Ребенок, например, совершенно не может без любви. Он хиреет, болеет, может даже погибнуть. Мне кажется, преступники вырастают из тех детей, кого не любили в детстве.
Взрослый человек тоже не может без любви. Но он приучается терпеть и терпит отсутствие любви, как боль. И старик не может без любви. Но старик давно живет и научился смиряться, как бездомная собака смиряется с голодом.
Я рассказываю Вале и Виноградской, как я работала крышей. Рассказываю весело, издеваясь над всеми сразу.
– У тебя прохладный глаз, – замечает Виноградская, но ей нравятся мой прохладный глаз, и лицо, и одежда, и душа, и мысли. Она видит во мне себя молодую. Мы похожи. Чем? Жаждой любви. Любовь – как флаг над бараком, и все, что делается в жизни, – для этого. И даже творчество в этот костер, чтобы ярче горел и был виден далеко. И КТО-ТО подошел бы на этот свет. Стоял бы и грелся и не хотел уходить.
– Знаешь, почему я написала «Член правительства»?
– Откуда же мне знать?
Кошачьи глаза Катрин становятся еще более кошачьими.
– Я влюбилась в Икс.
Она называет фамилию знаменитого актера. Я поражена. Он играет тусклых мужичков. Разве в него можно влюбиться? Оказывается, можно. Да еще как... Оказывается, только в него и можно.

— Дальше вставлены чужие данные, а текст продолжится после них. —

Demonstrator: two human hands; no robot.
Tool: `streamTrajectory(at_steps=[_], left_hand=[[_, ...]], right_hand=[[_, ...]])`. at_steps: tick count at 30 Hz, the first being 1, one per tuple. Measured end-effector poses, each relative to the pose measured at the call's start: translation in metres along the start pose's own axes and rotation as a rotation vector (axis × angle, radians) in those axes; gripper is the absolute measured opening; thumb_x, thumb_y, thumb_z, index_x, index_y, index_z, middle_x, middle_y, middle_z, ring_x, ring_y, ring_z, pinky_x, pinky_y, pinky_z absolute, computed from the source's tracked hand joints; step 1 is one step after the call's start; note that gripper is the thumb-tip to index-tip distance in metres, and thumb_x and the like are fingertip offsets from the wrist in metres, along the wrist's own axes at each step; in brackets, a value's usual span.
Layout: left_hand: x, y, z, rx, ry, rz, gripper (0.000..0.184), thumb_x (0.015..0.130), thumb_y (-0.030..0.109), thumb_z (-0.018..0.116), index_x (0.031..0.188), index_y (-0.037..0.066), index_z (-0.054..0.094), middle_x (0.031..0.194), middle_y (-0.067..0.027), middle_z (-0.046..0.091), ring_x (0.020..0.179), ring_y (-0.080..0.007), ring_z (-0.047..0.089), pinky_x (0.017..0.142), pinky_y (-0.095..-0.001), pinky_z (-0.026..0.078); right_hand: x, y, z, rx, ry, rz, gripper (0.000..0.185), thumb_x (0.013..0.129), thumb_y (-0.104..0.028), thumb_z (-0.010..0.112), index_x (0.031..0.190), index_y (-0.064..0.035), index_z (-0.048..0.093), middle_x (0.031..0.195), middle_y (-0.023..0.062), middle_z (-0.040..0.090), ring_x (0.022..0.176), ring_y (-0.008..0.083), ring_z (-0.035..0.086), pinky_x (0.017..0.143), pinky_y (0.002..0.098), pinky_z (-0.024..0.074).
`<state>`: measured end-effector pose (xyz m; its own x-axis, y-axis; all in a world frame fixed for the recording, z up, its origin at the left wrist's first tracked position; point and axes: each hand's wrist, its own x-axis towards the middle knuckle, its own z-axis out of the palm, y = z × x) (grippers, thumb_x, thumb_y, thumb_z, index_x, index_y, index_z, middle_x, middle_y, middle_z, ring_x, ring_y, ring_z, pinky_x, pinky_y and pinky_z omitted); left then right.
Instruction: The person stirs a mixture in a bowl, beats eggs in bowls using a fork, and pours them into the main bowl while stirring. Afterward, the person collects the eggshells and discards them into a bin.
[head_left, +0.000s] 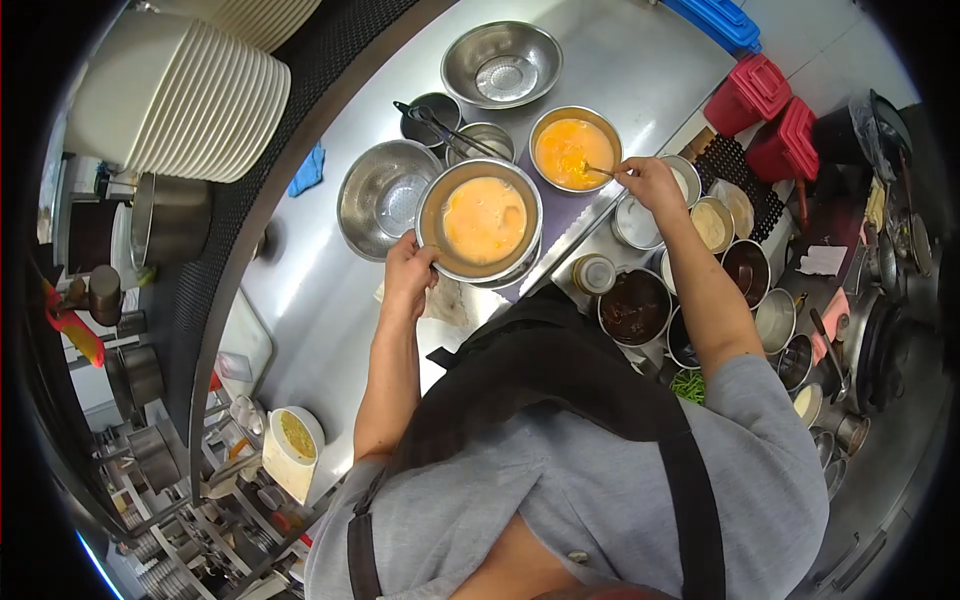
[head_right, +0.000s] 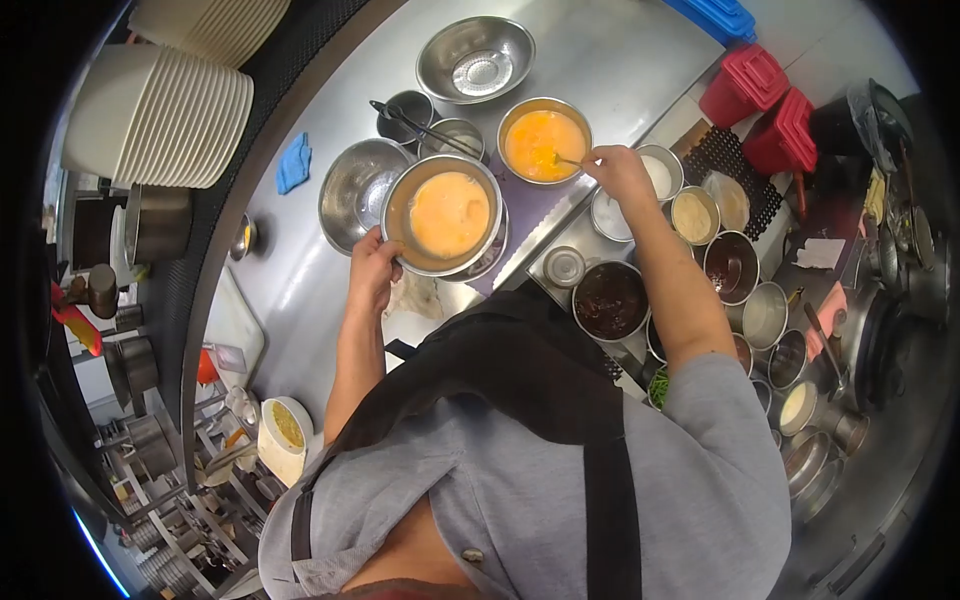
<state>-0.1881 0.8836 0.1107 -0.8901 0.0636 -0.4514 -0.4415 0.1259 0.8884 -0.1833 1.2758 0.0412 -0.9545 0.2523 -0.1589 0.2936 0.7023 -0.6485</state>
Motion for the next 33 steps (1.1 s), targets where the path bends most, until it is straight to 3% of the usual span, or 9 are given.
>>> streamTrajectory(at_steps=[2, 5, 9, 11, 15, 17, 18, 26, 33], left_hand=[[0.004, 0.002, -0.001, -0.011, -0.014, -0.024, 0.019, 0.080, -0.002, 0.054, 0.098, -0.002, 0.059, 0.072, -0.0044, 0.058, 0.045, -0.0077, 0.042, 0.039, -0.0231, 0.033], [0.011, 0.007, -0.002, -0.009, -0.030, -0.038, 0.019, 0.080, -0.003, 0.053, 0.098, -0.002, 0.058, 0.074, -0.0046, 0.058, 0.046, -0.0076, 0.042, 0.039, -0.0229, 0.032], [0.024, 0.010, -0.005, 0.015, -0.056, -0.049, 0.019, 0.081, -0.003, 0.053, 0.099, -0.001, 0.058, 0.076, -0.0046, 0.059, 0.048, -0.0075, 0.043, 0.039, -0.0228, 0.032], [0.030, 0.007, -0.009, 0.019, -0.076, -0.055, 0.020, 0.081, -0.003, 0.053, 0.101, -0.002, 0.058, 0.076, -0.0047, 0.059, 0.049, -0.0073, 0.044, 0.039, -0.0226, 0.032], [0.029, 0.013, -0.007, 0.020, -0.056, -0.072, 0.022, 0.081, -0.003, 0.053, 0.102, -0.002, 0.058, 0.076, -0.0049, 0.059, 0.050, -0.0071, 0.044, 0.040, -0.0225, 0.033], [0.030, 0.011, -0.007, -0.007, -0.041, -0.075, 0.023, 0.081, -0.003, 0.053, 0.103, -0.002, 0.058, 0.077, -0.0048, 0.059, 0.050, -0.0071, 0.044, 0.040, -0.0226, 0.032], [0.030, 0.012, -0.007, -0.012, -0.038, -0.077, 0.023, 0.081, -0.003, 0.053, 0.103, -0.002, 0.058, 0.077, -0.0048, 0.059, 0.050, -0.0071, 0.044, 0.040, -0.0226, 0.032], [0.027, 0.013, -0.008, -0.026, -0.035, -0.070, 0.020, 0.081, -0.003, 0.052, 0.099, -0.003, 0.058, 0.077, -0.0048, 0.059, 0.051, -0.0073, 0.044, 0.041, -0.0226, 0.032], [0.028, 0.012, -0.006, -0.008, -0.038, -0.063, 0.019, 0.081, -0.003, 0.053, 0.099, -0.003, 0.059, 0.077, -0.0049, 0.058, 0.050, -0.0073, 0.043, 0.041, -0.0227, 0.032]], right_hand=[[0.005, 0.013, 0.009, 0.191, 0.007, 0.012, 0.020, 0.079, -0.019, 0.071, 0.092, -0.0036, 0.073, 0.060, 0.0042, 0.060, 0.054, 0.0116, 0.055, 0.053, 0.0288, 0.0453], [0.007, 0.014, 0.010, 0.270, -0.012, 0.073, 0.020, 0.079, -0.017, 0.072, 0.091, -0.0012, 0.073, 0.060, 0.0033, 0.060, 0.052, 0.0091, 0.053, 0.051, 0.0274, 0.0435], [0.010, 0.013, 0.010, 0.299, -0.067, 0.048, 0.019, 0.079, -0.016, 0.072, 0.091, -0.0014, 0.073, 0.060, 0.0029, 0.060, 0.053, 0.0089, 0.053, 0.052, 0.0272, 0.0434], [0.006, 0.006, 0.007, 0.125, -0.035, -0.022, 0.018, 0.080, -0.016, 0.072, 0.091, -0.0017, 0.073, 0.060, 0.0015, 0.059, 0.054, 0.0082, 0.053, 0.052, 0.0256, 0.0425], [-0.003, -0.006, 0.006, 0.079, -0.023, -0.072, 0.018, 0.081, -0.017, 0.072, 0.093, -0.0024, 0.073, 0.060, 0.0008, 0.058, 0.054, 0.0073, 0.052, 0.052, 0.0243, 0.0413], [-0.004, -0.003, 0.008, 0.151, -0.065, -0.001, 0.022, 0.079, -0.021, 0.070, 0.096, -0.0092, 0.074, 0.065, 0.0098, 0.062, 0.056, 0.0180, 0.057, 0.058, 0.0326, 0.0472], [-0.004, 0.002, 0.011, 0.147, -0.070, -0.003, 0.022, 0.079, -0.021, 0.070, 0.096, -0.0092, 0.074, 0.065, 0.0098, 0.062, 0.056, 0.0180, 0.057, 0.058, 0.0326, 0.0472], [-0.009, 0.014, 0.016, 0.496, -0.148, 0.162, 0.021, 0.080, -0.019, 0.071, 0.092, -0.0017, 0.074, 0.062, -0.0003, 0.060, 0.052, 0.0064, 0.049, 0.049, 0.0240, 0.0393], [-0.013, 0.019, 0.010, 0.518, -0.165, 0.155, 0.020, 0.080, -0.018, 0.071, 0.091, -0.0029, 0.074, 0.062, -0.0021, 0.059, 0.052, 0.0049, 0.047, 0.047, 0.0220, 0.0365]])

– А он любил вас? – спрашивает Валя.
– Ну конечно.
– А почему вы не поженились?
Валя – человек прямолинейный. Раз полюбил – женись. А не женишься – значит, не любишь.
– У нас не совпали времена года.
Валя не понимает, что это значит. Я тоже не очень понимаю, но пытаюсь разобраться. Внутри Катрин цвела весна. А внутри Икс стояла осень – теплая, солнечная, но осень. Виноградская налетела со своим цветением. Они вместе зазвенели, взметнулись. Но выпал снег. Настала зима. Виноградская после весны ждала лета, завязи плодов, созревания. А у Икс зима. И ничего не сделаешь. Никаких тебе завязей. Снег.
Что было его зимой? Может быть, тридцатые годы? Сталин постепенно псовел и превращался в пса? «Мы живем, под собою не чуя страны. Наши речи за десять шагов не слышны. А где хватит на полразговорца, там припомнят кремлевского горца...» Так писал Мандельштам и за эти слова заплатил жизнью. Такое было время.
Виноградская влюбилась в Икс и написала сценарии «Член правительства» и «Партийный билет». Надвигался тридцать седьмой год. Она не замечала. Она любила Икс. Наступила большая чистка. Она не понимала. Время существовало как фон. А Икс – портрет на фоне. Она любила, устремлялась за любовью и не могла достичь. О, могущество мужчины, не идущего в руки!